* **Directions**:
Return all of the data that follows precisely, leaving every image out.
Start of Source data
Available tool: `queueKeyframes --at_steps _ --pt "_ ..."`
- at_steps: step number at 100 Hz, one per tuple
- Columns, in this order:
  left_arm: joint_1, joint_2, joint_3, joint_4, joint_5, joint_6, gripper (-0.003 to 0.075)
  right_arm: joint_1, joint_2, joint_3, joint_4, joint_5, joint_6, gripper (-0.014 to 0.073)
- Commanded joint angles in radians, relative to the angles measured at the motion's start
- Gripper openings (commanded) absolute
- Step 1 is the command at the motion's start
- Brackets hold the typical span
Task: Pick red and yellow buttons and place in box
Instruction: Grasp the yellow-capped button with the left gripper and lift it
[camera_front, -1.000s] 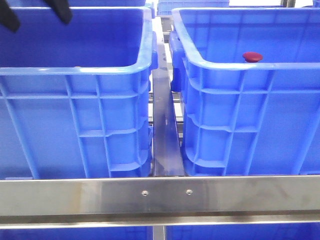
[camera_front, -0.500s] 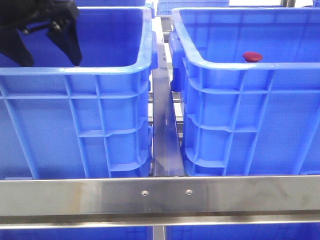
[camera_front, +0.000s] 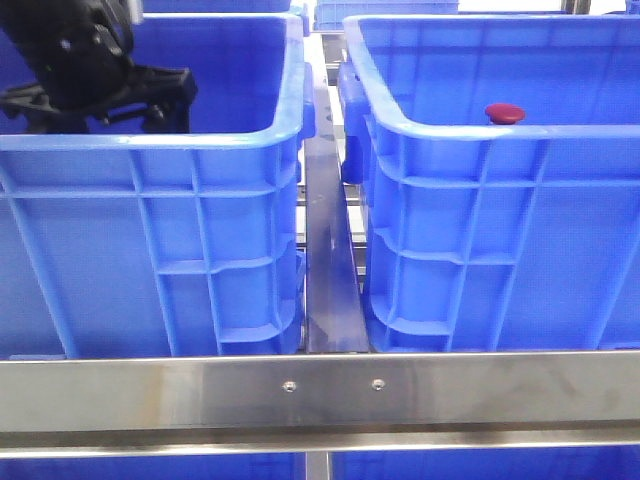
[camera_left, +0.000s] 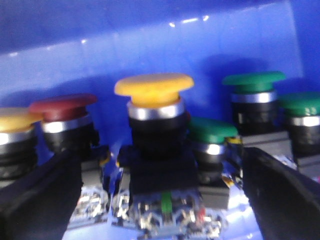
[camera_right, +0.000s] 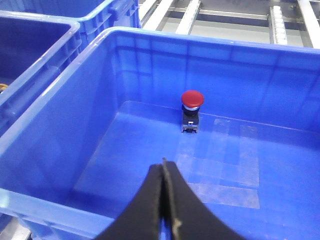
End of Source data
* **Result for this task**:
Available tool: `queueKeyframes --at_steps _ --pt "_ ..."`
- at_steps: step number at 100 Hz, one per tuple
- Columns, in this order:
  left_arm: joint_1, joint_2, joint_3, joint_4, joint_5, joint_6, gripper (-0.003 to 0.075)
  right_arm: joint_1, joint_2, joint_3, joint_4, joint_5, joint_6, gripper (-0.014 to 0.073)
- Commanded joint angles in radians, relative to the angles measured at the motion's start
- Gripper openings (commanded) absolute
- Step 1 is the command at the motion's start
- Brackets hold the typical span
Task: Pick red and yellow buttons and place in box
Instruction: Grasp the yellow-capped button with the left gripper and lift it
[camera_front, -1.000s] 
[camera_front, -0.500s] 
[camera_front, +0.000s] 
[camera_left, +0.000s] 
[camera_right, +0.000s] 

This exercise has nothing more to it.